Çılgın? Belki. Ama ağırlaştırıcı bir işi bir meydan okumaya, ustalaşmak için bir sanata dönüştürmek için zihninizi değiştirebiliyorsanız, neden olmasın? Bu bir kişi olarak büyümeyecek mi? Diyabetli bir kişi olarak? Aynı şekilde, neden bir çekimi zarif bir dans olarak görmeyesiniz? Çözülmesi gereken ilginç bir bulmaca olarak karbonhidrat hesaplaması mı? Hafıza geliştirme egzersizi olarak ilaçların takibi mi? Alarmlar öğrenilecek bir dil olarak mı?
Evet, devam etmekte olan bu Groundhog Day'e hapsolmuş durumdayız, ancak burada geçirilen zamanla ne yapacağımız - kişisel bir sonsuzluk olabilir - her birimize bağlı.
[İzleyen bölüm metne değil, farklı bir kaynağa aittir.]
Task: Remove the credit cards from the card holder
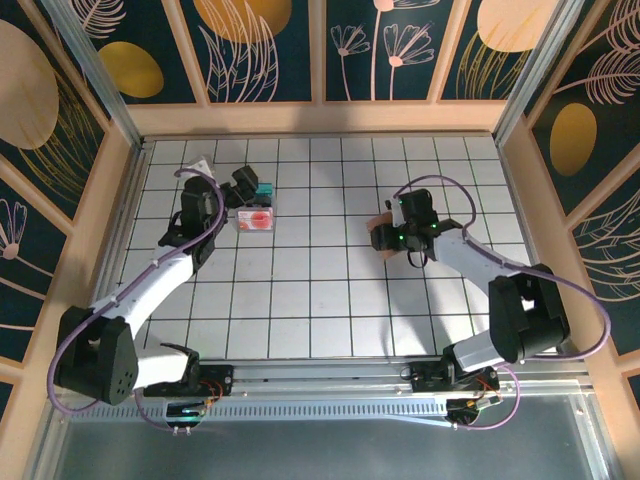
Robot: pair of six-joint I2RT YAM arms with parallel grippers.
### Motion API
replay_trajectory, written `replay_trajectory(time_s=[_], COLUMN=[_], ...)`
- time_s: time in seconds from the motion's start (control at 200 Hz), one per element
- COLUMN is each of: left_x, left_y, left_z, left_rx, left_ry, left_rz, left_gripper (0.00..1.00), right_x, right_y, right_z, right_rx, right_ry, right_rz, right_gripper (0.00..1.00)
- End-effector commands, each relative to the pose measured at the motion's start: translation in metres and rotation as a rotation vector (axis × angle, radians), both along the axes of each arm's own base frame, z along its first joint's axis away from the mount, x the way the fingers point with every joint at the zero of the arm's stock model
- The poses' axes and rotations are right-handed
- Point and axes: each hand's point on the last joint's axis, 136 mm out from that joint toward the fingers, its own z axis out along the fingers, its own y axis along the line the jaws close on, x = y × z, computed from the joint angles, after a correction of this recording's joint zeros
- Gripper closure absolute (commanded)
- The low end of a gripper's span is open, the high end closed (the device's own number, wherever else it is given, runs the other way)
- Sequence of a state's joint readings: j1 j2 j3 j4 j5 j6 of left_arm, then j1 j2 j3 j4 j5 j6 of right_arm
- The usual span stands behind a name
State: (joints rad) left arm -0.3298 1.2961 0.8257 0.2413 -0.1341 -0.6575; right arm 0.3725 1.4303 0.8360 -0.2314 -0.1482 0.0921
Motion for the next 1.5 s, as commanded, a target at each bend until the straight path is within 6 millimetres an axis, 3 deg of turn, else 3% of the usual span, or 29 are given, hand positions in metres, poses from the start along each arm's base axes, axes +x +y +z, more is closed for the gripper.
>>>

Bu bir tıbbi tavsiye sütunu değildir. Biz özürlüleriz, topladığımız deneyimlerimizin bilgeliğini özgürce ve açıkça paylaşıyoruz - bizim orada-yapıldı siperlerden bilgi. Özetle: Hala lisanslı bir tıp uzmanının rehberliğine ve bakımına ihtiyacınız var.